Taking a fresh look at what the Greeks and Romans thought about Jews and Judaism, Peter Schafer locates the origin of anti-Semitism in the ancient world. "Judeophobia" firmly establishes Hellenistic Egypt as the generating source of anti-Semitism, with roots extending back into Egypt's pre-Hellenistic history.

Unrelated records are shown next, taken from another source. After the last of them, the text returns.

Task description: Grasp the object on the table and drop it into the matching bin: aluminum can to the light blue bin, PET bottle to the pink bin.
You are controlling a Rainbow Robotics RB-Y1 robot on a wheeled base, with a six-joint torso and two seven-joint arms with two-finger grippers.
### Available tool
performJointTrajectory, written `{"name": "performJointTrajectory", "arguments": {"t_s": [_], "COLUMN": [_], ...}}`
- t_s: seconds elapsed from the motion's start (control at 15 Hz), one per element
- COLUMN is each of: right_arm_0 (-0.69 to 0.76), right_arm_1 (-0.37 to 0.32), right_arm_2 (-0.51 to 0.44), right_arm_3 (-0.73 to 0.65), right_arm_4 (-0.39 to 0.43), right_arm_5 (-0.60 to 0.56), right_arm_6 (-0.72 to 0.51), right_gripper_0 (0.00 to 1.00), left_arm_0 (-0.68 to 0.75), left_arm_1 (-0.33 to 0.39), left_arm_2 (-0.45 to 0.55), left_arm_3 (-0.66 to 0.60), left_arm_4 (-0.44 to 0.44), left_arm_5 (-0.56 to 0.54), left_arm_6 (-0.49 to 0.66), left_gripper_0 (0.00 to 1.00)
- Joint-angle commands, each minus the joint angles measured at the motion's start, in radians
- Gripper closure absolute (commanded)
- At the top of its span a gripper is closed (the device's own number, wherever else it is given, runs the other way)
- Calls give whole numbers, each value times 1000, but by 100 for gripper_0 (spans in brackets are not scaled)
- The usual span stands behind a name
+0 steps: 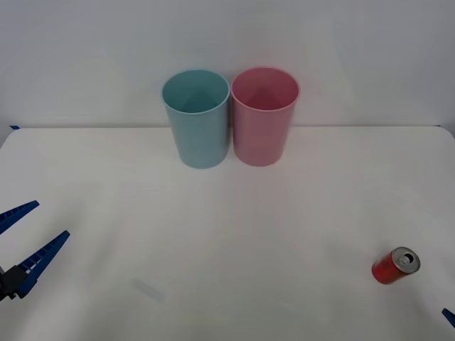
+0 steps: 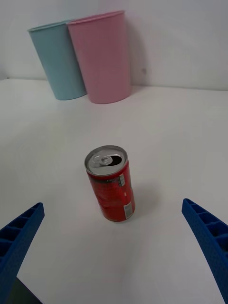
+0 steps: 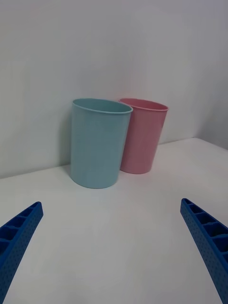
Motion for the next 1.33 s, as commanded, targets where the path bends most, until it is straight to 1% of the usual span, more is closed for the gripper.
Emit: {"name": "performJointTrajectory", "arguments": {"t_s": [0.07, 0.27, 0.47, 0.6, 0.87, 1.13, 1.33], "right_arm_0": [-26, -48, -72, -86, -117, -147, -163], "right_arm_1": [0, 0, 2, 11, 48, 97, 108], "right_arm_2": [27, 80, 117, 131, 155, 162, 188], "right_arm_3": [60, 111, 152, 161, 161, 161, 161], "right_arm_4": [-15, -61, -82, -82, -79, -44, -42], "right_arm_5": [1, 1, 1, 7, 59, 102, 147], "right_arm_6": [30, 46, 63, 76, 106, 138, 162], "right_gripper_0": [0, 0, 0, 0, 0, 0, 0], "left_arm_0": [0, 0, 0, 0, 0, 0, 0], "left_arm_1": [0, 0, 0, 0, 0, 0, 0], "left_arm_2": [0, 0, 0, 0, 0, 0, 0], "left_arm_3": [0, 0, 0, 0, 0, 0, 0], "left_arm_4": [0, 0, 0, 0, 0, 0, 0], "left_arm_5": [0, 0, 0, 0, 0, 0, 0], "left_arm_6": [0, 0, 0, 0, 0, 0, 0], "left_gripper_0": [0, 0, 0, 0, 0, 0, 0]}}
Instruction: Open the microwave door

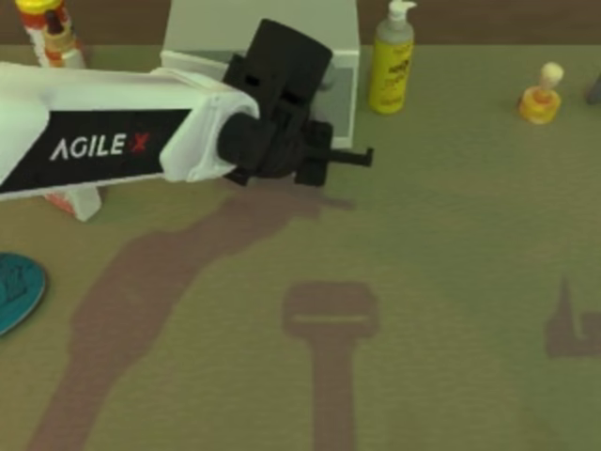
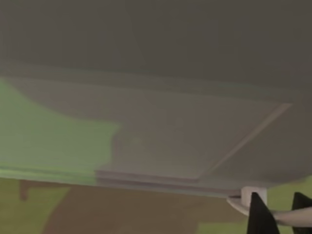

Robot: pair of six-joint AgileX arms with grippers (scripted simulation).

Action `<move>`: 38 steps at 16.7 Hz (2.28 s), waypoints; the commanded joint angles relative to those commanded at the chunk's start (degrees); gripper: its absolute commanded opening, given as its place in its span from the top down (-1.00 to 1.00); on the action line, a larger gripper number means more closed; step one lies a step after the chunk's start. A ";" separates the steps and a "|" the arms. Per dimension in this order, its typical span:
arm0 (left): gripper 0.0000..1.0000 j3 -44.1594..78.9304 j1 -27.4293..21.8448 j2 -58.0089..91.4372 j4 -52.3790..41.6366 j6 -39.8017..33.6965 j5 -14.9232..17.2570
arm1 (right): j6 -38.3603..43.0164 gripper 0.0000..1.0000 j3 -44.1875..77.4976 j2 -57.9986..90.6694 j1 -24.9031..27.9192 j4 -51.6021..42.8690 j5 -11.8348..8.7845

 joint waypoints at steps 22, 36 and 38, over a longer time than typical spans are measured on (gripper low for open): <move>1.00 -2.61 0.66 -1.74 1.35 2.63 2.14 | 0.00 -1.00 0.00 0.00 0.00 0.00 0.00; 1.00 -2.61 0.66 -1.74 1.35 2.63 2.14 | 0.00 -1.00 0.00 0.00 0.00 0.00 0.00; 1.00 -2.37 0.17 -1.63 1.33 2.31 2.59 | 0.00 -1.00 0.00 0.00 0.00 0.00 0.00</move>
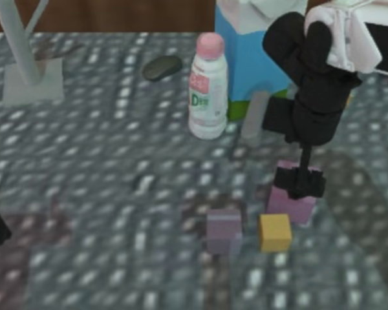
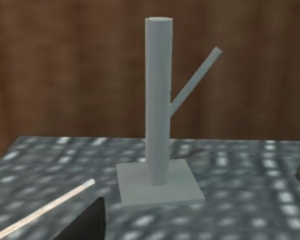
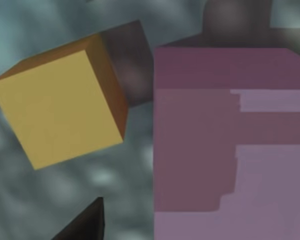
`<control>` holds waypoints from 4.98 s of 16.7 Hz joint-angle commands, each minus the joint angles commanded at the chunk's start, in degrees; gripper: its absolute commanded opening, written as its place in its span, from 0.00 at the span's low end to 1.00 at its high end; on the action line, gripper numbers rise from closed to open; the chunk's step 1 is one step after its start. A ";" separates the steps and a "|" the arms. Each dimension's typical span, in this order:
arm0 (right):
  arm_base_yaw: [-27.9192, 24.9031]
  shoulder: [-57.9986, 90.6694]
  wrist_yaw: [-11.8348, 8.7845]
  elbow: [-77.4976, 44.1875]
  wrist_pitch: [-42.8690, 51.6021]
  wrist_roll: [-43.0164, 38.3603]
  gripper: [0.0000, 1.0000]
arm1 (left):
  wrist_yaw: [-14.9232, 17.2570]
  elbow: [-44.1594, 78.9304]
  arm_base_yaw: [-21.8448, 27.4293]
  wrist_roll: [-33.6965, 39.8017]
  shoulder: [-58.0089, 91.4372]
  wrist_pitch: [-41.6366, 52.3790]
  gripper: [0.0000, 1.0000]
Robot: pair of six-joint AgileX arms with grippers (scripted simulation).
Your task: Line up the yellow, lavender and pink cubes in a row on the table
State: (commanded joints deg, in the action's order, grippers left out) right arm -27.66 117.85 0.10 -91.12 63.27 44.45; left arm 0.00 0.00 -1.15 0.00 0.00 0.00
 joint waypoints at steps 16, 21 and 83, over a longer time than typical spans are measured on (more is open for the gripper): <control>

A pattern of ingrained hostility toward an alien culture emerges when Schafer surveys an illuminating spectrum of comments on Jews and their religion in Greek and Roman writings, focusing on the topics that most interested the pagan classical world: the exodus or, as it was widely interpreted, expulsion from Egypt; the nature of the Jewish god; food restrictions, in particular abstinence from pork; laws relating to the sabbath; the practice of circumcision; and Jewish proselytism. He then probes key incidents, two fierce outbursts of hostility in Egypt: the destruction of a Jewish temple in Elephantine in 410 B.C.E. and the riots in Alexandria in 38 C.E. Asking what fueled these attacks on Jewish communities, the author discovers deep-seated ethnic resentments. It was from Egypt that hatred of Jews, based on allegations of impiety, xenophobia, and misanthropy, was transported first to Syria-Palestine and then to Rome, where it acquired a new element: fear of this small but distinctive community. To the hatred and fear, ingredients of Christian theology were soon added a mix all too familiar in Western history.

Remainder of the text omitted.